With 4:42 remaining and Ohio trailing Central Michigan by three, the Bobcats looked to Armani Rogers to lead the offense to a potential go-ahead score. The only problem was Rogers wasn’t in the huddle. 

Instead redshirt freshman Kurtis Rourke, who had played the drive before, was calling the plays while Rogers was putting on his helmet. In the confusion, Rourke had to rush back onto the sideline while Rogers re-inserted himself into the offense. 

That mix up perfectly captured Ohio’s struggles with running a two-quarterback offense during Wednesday night’s 30-27 loss to the Chippewas at Kelly/Shorts Stadium. While coach Frank Solich tried to give both Rourke and Rogers a fair opportunity to play, Central Michigan’s defense quickly caught on to the tendencies that each quarterback had. And Ohio’s offense suffered as a result. 

“Going into the ballgame we told both of them (Rourke and Rogers) that they were both going to get snaps,” Solich said. “ Kurtis started off so good.
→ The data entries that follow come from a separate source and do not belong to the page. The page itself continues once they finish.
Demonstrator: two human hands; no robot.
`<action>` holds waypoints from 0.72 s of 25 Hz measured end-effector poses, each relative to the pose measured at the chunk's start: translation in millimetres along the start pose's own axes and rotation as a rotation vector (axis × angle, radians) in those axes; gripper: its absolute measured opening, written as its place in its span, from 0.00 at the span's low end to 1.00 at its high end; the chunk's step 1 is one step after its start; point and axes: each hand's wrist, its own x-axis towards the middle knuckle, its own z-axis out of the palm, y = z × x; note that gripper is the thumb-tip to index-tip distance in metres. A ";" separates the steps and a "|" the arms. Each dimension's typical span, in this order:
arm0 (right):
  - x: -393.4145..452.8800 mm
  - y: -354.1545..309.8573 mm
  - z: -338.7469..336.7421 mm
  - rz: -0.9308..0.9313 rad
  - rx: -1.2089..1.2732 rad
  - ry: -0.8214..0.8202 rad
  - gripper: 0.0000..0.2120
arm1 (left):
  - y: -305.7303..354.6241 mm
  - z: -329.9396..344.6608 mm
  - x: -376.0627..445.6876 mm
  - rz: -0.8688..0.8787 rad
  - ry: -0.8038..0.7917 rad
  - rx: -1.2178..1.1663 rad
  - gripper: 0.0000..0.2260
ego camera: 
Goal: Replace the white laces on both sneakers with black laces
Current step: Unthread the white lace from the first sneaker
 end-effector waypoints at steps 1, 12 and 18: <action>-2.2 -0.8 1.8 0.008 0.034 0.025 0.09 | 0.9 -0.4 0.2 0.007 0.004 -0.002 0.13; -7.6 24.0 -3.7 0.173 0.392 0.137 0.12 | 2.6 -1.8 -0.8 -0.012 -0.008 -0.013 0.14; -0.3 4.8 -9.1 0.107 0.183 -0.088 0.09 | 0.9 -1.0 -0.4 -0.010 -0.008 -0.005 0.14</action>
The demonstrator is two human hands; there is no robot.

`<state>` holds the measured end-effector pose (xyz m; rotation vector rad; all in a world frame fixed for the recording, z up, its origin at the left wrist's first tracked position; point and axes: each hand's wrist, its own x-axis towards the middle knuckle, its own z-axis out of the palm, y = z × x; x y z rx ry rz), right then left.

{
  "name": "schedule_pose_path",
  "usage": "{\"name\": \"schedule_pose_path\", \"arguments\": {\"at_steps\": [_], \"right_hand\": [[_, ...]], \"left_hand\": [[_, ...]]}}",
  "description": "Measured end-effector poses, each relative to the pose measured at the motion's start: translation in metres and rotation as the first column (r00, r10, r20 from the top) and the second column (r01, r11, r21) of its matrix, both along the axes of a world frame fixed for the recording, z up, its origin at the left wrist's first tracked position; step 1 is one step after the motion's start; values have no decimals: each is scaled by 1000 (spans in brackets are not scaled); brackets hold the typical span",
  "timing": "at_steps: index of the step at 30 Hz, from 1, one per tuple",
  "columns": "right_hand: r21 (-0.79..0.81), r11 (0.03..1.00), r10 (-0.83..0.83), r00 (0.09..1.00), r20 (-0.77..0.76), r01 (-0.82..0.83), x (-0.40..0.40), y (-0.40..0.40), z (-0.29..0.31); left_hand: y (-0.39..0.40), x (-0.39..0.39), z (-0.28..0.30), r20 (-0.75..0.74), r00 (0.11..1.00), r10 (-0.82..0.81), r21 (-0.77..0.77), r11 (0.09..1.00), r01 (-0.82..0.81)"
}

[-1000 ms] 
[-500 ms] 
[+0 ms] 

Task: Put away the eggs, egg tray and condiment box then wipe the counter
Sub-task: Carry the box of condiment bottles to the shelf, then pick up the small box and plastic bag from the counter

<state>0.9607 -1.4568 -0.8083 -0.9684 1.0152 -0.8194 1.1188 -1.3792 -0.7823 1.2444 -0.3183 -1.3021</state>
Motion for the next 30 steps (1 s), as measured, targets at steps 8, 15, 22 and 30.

He was very sharp on his throws. Great timing on his releases that you had a tendency to keep going with Kurtis.”

Rourke finished the game 12/19 for 231 yards and two first half touchdowns. Early on in his first start, it looked like the Rourke legacy that was started by older brother Nathan, would seamlessly transition over to Kurtis. 

But lost in the hoopla of Rourke’s touchdown tosses to Shane Hooks (21 yards) and Isiah Cox (58 yards) was an inability to run the ball. Rourke finished the game with -19 yards on eight carries and running backs De’Montre Tuggle and O’shaan Allison failed to get clean looks  due to Rourke’s struggles running the read option. 
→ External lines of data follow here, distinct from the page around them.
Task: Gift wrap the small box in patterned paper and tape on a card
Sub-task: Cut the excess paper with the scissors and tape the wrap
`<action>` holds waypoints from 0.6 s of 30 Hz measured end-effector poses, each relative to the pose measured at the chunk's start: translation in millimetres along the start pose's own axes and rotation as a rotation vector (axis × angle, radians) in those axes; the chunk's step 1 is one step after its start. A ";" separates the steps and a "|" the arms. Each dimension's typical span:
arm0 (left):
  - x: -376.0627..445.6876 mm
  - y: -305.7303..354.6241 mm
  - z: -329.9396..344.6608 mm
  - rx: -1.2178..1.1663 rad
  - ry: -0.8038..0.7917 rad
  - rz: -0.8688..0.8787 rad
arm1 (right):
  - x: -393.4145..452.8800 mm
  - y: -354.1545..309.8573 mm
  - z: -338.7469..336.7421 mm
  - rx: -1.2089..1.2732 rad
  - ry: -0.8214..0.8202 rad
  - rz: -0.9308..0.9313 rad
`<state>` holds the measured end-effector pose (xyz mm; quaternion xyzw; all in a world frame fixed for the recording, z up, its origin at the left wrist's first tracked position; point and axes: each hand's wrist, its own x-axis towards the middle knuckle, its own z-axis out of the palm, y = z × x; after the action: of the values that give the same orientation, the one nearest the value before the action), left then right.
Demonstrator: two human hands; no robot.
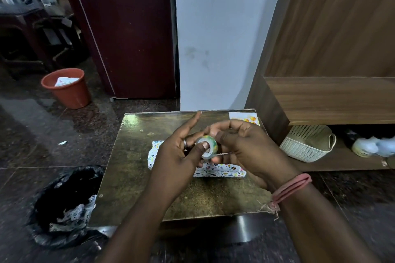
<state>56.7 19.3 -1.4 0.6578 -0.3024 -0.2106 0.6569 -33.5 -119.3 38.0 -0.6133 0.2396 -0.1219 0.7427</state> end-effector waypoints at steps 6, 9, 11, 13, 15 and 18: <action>0.2 0.4 6.2 -0.054 0.049 0.006 | -4.0 -4.7 -10.3 -0.057 -0.091 -0.050; 0.1 -1.2 8.8 -0.081 0.048 0.025 | -2.3 -8.7 -19.8 -0.053 -0.013 -0.098; 0.5 -2.2 6.8 -0.036 0.078 0.059 | 0.5 -14.5 -36.7 -0.088 0.108 -0.141; 2.0 -3.2 2.5 -0.026 0.111 0.061 | 5.3 -13.1 -59.8 -0.287 0.287 -0.190; 3.6 -3.8 -0.8 -0.069 0.113 0.029 | 9.5 -1.1 -78.8 -0.646 0.439 -0.198; 2.7 -0.4 1.2 -0.240 0.049 -0.036 | 11.5 18.6 -89.6 -0.999 0.440 -0.097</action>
<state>57.9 16.6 -1.6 0.5846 -0.2471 -0.2410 0.7342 -71.0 -197.1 5.6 -0.8619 0.3893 -0.1529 0.2868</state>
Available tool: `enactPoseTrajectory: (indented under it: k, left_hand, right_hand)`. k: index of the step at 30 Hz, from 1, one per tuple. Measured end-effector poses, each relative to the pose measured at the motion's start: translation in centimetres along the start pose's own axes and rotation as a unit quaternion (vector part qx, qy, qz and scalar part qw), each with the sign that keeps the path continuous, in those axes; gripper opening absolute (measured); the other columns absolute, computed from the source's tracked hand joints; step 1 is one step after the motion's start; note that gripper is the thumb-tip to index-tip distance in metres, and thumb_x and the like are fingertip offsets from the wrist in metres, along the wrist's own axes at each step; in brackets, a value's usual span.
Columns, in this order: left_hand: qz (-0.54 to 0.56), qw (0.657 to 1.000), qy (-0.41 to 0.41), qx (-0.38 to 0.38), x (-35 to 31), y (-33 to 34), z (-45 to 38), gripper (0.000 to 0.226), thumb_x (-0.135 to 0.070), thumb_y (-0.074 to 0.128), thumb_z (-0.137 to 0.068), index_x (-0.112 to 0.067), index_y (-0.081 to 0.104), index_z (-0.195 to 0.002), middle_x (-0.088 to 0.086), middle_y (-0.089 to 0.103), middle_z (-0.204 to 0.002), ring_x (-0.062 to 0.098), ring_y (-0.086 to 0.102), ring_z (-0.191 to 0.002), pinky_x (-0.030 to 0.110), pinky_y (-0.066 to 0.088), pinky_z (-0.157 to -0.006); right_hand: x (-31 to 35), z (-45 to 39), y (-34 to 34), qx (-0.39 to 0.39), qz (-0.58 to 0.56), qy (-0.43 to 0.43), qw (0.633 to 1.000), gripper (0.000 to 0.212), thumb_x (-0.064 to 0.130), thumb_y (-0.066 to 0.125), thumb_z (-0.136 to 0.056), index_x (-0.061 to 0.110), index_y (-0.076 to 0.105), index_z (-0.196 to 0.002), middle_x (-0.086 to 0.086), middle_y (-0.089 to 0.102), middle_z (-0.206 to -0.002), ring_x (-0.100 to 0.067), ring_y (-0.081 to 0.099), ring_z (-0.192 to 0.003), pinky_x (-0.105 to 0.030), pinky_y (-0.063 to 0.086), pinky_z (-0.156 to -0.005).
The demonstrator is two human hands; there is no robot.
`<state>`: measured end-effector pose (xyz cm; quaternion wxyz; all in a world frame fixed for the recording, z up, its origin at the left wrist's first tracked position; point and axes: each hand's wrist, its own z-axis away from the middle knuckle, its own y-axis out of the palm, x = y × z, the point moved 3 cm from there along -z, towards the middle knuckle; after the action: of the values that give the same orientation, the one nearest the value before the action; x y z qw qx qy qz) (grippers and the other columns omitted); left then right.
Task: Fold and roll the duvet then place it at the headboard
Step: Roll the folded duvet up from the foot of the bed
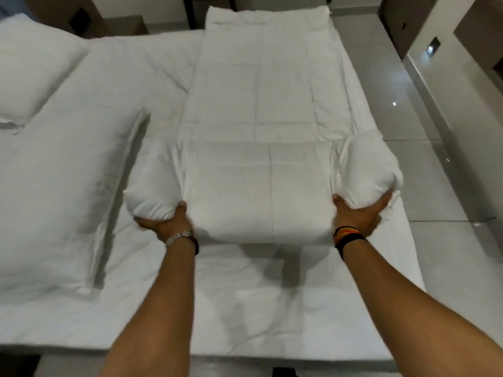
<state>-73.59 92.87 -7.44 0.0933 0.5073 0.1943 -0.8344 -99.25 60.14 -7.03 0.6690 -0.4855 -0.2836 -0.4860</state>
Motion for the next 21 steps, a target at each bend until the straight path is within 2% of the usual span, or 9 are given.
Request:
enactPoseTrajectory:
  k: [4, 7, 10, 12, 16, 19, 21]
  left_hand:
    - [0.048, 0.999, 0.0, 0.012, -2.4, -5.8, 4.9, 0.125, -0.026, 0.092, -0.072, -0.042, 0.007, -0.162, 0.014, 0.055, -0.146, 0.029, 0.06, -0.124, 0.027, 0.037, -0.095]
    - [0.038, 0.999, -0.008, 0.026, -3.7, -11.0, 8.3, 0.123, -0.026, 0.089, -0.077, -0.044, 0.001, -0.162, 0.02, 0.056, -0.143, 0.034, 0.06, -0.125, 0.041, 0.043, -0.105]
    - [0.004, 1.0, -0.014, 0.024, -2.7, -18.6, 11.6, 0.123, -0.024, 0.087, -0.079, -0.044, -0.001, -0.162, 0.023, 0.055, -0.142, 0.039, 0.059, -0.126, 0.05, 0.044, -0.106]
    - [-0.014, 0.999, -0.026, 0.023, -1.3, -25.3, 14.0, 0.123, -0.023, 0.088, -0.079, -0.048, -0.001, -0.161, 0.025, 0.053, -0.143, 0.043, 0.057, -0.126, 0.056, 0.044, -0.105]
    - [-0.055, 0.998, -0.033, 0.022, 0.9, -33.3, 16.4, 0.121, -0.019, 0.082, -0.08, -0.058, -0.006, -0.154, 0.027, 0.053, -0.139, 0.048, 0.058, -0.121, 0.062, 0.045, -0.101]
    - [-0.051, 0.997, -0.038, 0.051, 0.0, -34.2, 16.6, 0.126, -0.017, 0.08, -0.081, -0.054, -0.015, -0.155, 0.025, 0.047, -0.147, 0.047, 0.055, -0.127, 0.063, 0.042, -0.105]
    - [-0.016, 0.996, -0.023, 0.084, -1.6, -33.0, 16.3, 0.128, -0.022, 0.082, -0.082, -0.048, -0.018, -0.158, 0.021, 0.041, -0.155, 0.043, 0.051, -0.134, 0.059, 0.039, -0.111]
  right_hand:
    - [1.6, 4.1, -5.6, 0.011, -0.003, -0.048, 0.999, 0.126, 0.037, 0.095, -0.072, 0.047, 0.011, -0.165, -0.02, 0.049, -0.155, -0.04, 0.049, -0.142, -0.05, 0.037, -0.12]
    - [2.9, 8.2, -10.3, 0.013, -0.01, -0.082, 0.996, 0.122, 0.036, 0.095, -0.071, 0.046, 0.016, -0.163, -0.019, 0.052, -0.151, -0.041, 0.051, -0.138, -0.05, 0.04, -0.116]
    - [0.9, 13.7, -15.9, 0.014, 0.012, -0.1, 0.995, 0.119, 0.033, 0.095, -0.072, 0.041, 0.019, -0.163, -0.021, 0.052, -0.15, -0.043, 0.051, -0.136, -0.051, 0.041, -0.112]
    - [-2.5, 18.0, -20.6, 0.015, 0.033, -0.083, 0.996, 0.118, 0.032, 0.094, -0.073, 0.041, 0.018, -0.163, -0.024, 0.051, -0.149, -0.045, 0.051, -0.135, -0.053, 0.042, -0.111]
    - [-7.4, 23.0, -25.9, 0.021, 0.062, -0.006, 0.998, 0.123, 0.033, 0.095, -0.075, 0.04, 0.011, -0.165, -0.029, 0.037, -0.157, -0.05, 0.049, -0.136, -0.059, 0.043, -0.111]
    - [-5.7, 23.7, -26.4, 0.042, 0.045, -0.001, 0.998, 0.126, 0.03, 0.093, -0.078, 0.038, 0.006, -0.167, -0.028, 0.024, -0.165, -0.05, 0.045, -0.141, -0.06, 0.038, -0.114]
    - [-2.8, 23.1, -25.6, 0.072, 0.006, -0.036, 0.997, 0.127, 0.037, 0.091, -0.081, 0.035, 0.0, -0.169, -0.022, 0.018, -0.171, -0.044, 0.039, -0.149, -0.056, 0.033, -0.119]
To help the Bobcats rushing offense, Rogers was put in the game with 5:05 remaining in the first half and he quickly delivered the goods. The graduate transfer led the Bobcats on a 10-play 75 yard touchdown drive. Not even the power going out midway through could shake a Rogers led offense. 

“I don’t think it (the power outage) affected our kids at all,” Solich said. “You know they’re a little numb all that happens around them anymore.” 
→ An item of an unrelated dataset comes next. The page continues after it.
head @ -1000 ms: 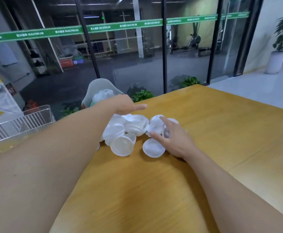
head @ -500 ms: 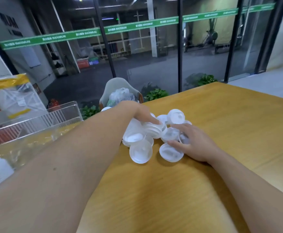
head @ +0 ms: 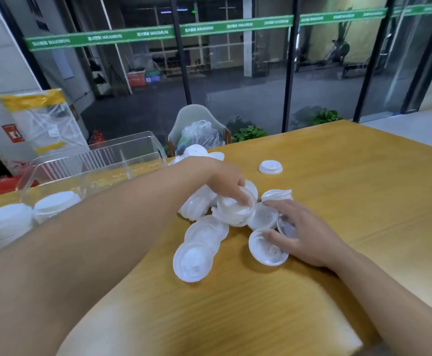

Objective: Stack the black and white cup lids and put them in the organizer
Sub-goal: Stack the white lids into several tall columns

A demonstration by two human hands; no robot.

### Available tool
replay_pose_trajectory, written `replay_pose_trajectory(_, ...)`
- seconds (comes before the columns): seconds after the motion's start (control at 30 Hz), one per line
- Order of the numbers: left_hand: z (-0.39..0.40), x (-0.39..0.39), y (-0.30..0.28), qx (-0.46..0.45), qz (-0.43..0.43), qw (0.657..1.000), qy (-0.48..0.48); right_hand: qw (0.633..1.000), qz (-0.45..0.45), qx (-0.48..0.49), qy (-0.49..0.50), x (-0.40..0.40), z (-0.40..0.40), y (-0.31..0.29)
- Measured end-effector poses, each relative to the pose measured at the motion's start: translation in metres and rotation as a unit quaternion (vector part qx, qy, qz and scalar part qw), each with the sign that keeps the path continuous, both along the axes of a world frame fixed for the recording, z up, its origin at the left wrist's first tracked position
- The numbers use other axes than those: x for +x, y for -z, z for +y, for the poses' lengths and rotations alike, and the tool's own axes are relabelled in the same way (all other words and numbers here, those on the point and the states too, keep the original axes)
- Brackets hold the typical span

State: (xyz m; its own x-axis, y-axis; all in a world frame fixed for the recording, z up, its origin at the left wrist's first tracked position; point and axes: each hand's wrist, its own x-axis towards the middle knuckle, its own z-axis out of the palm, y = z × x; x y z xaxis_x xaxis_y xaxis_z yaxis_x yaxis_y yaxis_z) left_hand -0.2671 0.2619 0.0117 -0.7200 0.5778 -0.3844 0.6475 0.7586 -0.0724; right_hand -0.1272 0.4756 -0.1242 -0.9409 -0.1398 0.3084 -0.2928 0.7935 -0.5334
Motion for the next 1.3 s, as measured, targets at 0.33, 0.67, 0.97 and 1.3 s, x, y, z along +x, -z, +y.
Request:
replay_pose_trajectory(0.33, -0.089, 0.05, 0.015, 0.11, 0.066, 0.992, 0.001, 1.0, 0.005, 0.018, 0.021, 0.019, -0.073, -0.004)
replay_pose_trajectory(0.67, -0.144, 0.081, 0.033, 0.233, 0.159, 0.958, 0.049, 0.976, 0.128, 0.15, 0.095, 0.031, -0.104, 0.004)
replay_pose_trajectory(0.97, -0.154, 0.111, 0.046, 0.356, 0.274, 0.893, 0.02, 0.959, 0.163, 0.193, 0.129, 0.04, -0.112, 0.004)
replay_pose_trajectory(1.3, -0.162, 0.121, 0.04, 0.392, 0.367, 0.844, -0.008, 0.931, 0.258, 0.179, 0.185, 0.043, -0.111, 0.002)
But Ohio (0-1, 0-1 Mid-American Conference)  would lose all its electricity once the power came back on. 

Up seven following a 93-yard kickoff return from De’Montre Tuggle, Ohio looked to take over the game — with Rogers as its man. Unfortunately Tuggle would fumble, leading to Central Michigan tying the game up at 27. 

With the game tied and Rourke having not seen the field since the first half, Ohio had a difficult decision to make: go with Rourke who can throw but is struggling running or go with Rogers who can run but is struggling throwing (1/3, 4 yards). 

Whatever the Bobcats chose was just fine with the Chippewas. 

Central Michigan (1-0, 1-0 MAC) brought the heat when Rourke was in and sacked him four times. When Rogers was in, the Chippewas loaded the box and dared him to beat them through the air. As the Bobcats struggled to decide what the direction of their offense was, the Chippewas thrived behind redshirt freshman Daniel Richardson. 

Richardson went 23/41 for 243 yards and a touchdown. As the game went on he became more settled and kept the Bobcats on their toes by distributing the ball to weapons like Kobe Lewis (115 yards, 2 touchdowns ) and Kalil Pimpleton (five catches, 65 yards and a touchdown). 

As Solich looks back to see what went wrong in the Bobcats’ season opener, he’ll see many fixable problems. For one, redshirt freshman Tristian Vandenberg missed an extra point and a potential go-ahead field goal. The defense showcased some of the tackling miscues it had early last season and couldn’t cause turnovers despite three dropped picks. 

But what might be the most concerning problem of all is that Solich has two quarterbacks with vastly different skillsets and vastly different shortcomings. And he can’t afford for his offense to be as predictable as it was in the second half of Wednesday night’s loss. 

“We think that both quarterbacks can operate our complete offense,” Solich said. “ We just didn’t have any momentum on any of those drives.” 

Turnovers and penalties were huge momentum killers for the Bobcats in the second half. Erase a questionable holding call on Ohio’s last drive and the Bobcats may even find a way to pull off the win. Despite starting the year off with a loss, Solich believes that the Bobcats can fix their issues by the next game against Akron. 

“I’m hoping that the mistakes that were made were correctable mistakes,” Solich said. “And I believe that will be true.”